***** GIVEN INFORMATION *****

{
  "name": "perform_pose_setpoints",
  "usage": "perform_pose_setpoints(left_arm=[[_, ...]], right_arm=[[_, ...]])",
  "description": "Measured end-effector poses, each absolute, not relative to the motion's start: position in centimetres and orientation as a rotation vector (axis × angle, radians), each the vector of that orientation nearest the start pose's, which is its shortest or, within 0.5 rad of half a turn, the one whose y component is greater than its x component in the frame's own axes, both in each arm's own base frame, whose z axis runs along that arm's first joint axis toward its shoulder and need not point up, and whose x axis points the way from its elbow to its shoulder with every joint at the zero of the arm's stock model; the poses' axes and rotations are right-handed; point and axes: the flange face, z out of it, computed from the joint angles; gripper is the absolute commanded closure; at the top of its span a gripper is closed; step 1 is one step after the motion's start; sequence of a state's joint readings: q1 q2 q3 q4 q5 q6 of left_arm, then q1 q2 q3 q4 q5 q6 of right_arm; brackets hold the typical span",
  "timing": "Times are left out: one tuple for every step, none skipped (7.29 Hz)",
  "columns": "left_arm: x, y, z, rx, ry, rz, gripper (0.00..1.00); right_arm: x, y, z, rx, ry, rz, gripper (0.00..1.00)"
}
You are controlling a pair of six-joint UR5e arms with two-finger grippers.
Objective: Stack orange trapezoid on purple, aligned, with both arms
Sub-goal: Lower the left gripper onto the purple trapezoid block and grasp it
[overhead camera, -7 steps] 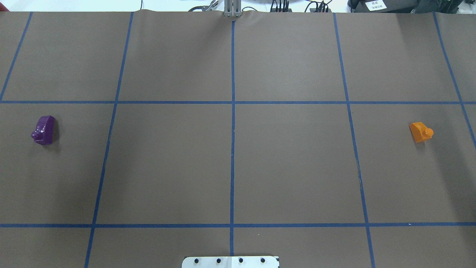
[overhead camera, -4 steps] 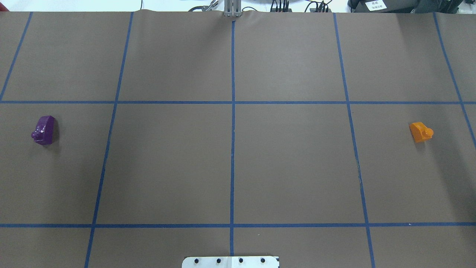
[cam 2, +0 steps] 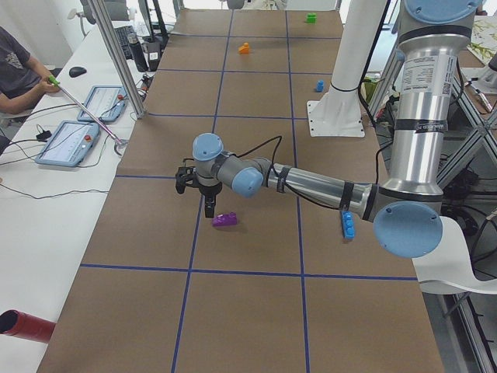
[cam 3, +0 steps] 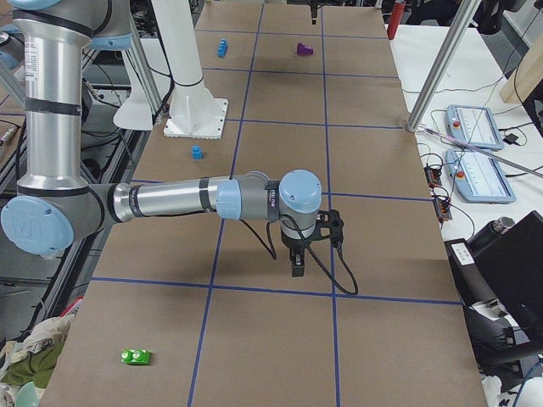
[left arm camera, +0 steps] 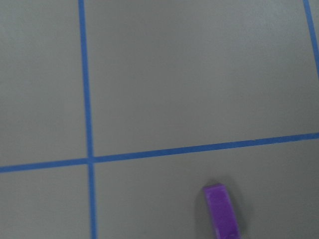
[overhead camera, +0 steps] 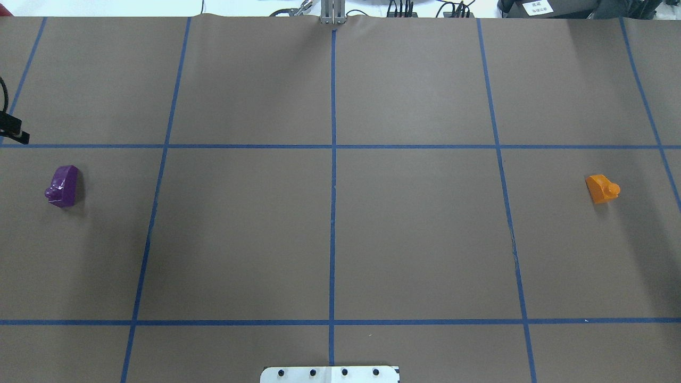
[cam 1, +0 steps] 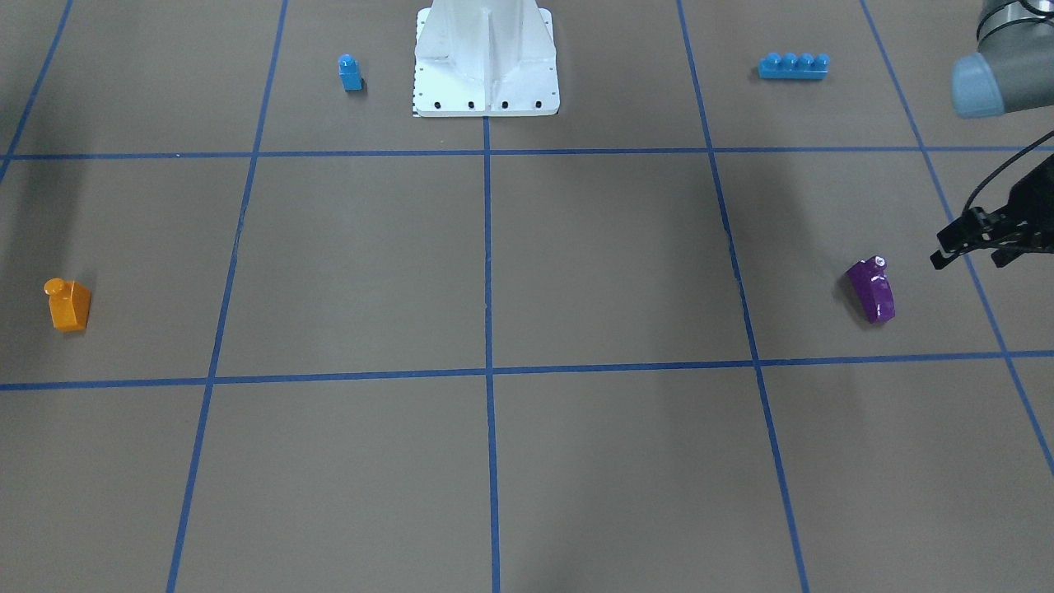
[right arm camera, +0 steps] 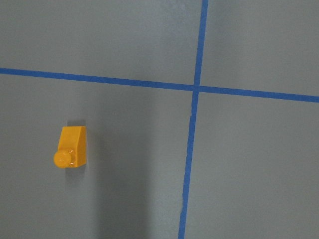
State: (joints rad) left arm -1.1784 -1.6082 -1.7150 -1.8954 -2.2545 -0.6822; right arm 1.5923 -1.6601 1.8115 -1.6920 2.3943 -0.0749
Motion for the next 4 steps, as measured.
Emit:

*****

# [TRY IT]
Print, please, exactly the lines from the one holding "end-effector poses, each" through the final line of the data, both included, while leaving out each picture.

# [EXPECTED ANSWER]
  "description": "Measured end-effector poses, each absolute, not relative to the motion's start: position in centimetres and orientation as a rotation vector (axis × angle, radians), each the vector of that orientation nearest the start pose's, which is its shortest or, within 0.5 rad of half a turn, the one whose y component is greater than its x component in the frame's own axes, both in each arm's own base frame, whose z axis runs along that arm's first joint axis toward its shoulder and need not point up, and whose x axis points the way from its elbow to its shoulder with every joint at the zero of the arm's stock model; the poses' axes and rotations are right-handed; point and axes: the flange face, z out of it, computed from the joint angles; gripper is the absolute commanded closure; at the top of its span a gripper is closed; step 1 is one step after the motion's start; sequence of a state's joint readings: q1 q2 q3 q4 q5 q6 of left_arm, then q1 q2 q3 q4 q5 q6 of right_arm; brackets hold the typical span",
  "timing": "Times are left out: one tuple for every step, none skipped (7.29 Hz)",
  "columns": "left_arm: x, y, z, rx, ry, rz, gripper (0.00..1.00); right_arm: x, y, z, rx, ry, rz, gripper (0.00..1.00)"
}
You are controlling a pair of six-joint UR5e arms with two-finger grippers.
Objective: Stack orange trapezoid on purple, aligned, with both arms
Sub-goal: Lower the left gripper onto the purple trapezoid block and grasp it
[overhead camera, -7 steps] 
[overhead camera, -4 steps] 
[cam 2, +0 steps] 
[cam 3, +0 steps] 
[left arm camera, +0 steps] 
[overhead camera, +0 steps] 
[cam 1, +0 steps] 
[right arm camera, +0 steps] 
State: (joints rad) left arm -1.1784 -1.6082 -1.7150 -1.8954 -2.2545 -0.6822; right arm 1.5923 -1.6601 1.8115 -1.6920 2.3943 -0.0749
Motion for the next 4 steps, as measured.
Emit:

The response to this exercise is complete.